Pat - // You may forgive your husband for what he did - would you forgive your MP?//
Andy, yes. Of course. In fact as long as he was a good MP there would nothing to forgive. //
Interesting.
It appears from what you say that our lawmakers and representatives are given a slide if they display gargantuan lapses of judgement, as long as they are doing a good job otherwise.
Personally, that chimes with me, the age-old argument that Hitler loved dogs and Mussolini made the trains run on time.
Being good is not a credit account against which you can draw when you do something bad.
If that were true we could never ever prosecute a paedophile priest, any one of whom could have a queue around the block of people to testify all the wonderful things they have done.
Do we check back on the career of the police officer who was jailed for murdering George Floyd, and release him because he saved a child from a burning building?
That is simply not how society operates.
Virtually everyone who does one thing that causes them to lose their job, or their liberty, or even their live, is not an inherently bad person, they have just done one bad thing which, given the time again, they would not do again.

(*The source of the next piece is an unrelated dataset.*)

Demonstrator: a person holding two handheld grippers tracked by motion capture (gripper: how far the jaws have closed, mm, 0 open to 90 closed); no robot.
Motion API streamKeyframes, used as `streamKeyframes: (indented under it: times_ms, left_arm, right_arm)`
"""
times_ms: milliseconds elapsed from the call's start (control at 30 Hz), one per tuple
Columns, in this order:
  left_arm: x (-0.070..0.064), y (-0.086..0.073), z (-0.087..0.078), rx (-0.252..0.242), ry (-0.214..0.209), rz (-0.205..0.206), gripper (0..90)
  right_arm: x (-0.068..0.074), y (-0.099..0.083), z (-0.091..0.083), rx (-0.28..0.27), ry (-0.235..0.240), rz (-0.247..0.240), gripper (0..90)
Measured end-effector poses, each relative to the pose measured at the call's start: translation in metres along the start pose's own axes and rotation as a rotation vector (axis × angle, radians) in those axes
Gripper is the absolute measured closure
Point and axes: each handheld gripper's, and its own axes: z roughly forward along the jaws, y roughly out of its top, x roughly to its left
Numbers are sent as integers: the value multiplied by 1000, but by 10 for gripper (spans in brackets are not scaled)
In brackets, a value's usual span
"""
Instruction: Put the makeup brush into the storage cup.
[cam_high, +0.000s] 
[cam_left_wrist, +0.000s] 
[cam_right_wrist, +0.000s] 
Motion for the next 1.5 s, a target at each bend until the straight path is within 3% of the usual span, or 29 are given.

But society has to act on the bad thing someone has done, not simply 'excuse' it because it's a one-off against a blameless life.
// He made a stupid mistake in denying it. //
He did, and that simply amplifies his absence of judgement in acting as he did in the first place.
But his action was not a 'mistake', it was deliberate, and you don't have to take my word for it, Mr Parish has said so himself on television.
// I think theresa lot of hypocrisy on this thread. //
Can you offer any examples of that?
// And quite a few that enjoy the fact that he's lost his job, etc. //
I take no pleasure at all in the fact that he has lost his job - only that his constituents are given their basic right in a democracy, to be represented by an individual who is fit and able to do the job, which Mr Parish has demonstrated not to be.
// Poor man and his poor family. //
Half of that statement is correct - his family are innocent and have to bear the consequences of his behaviour.
He is not a 'poor man', he is, as I have said previously, an immature, unfeeling, arrogant, stupid fool who has added fuel to the flames of the argument that men in Parliament are badly behaved overly-entitled, crass immoral idiots.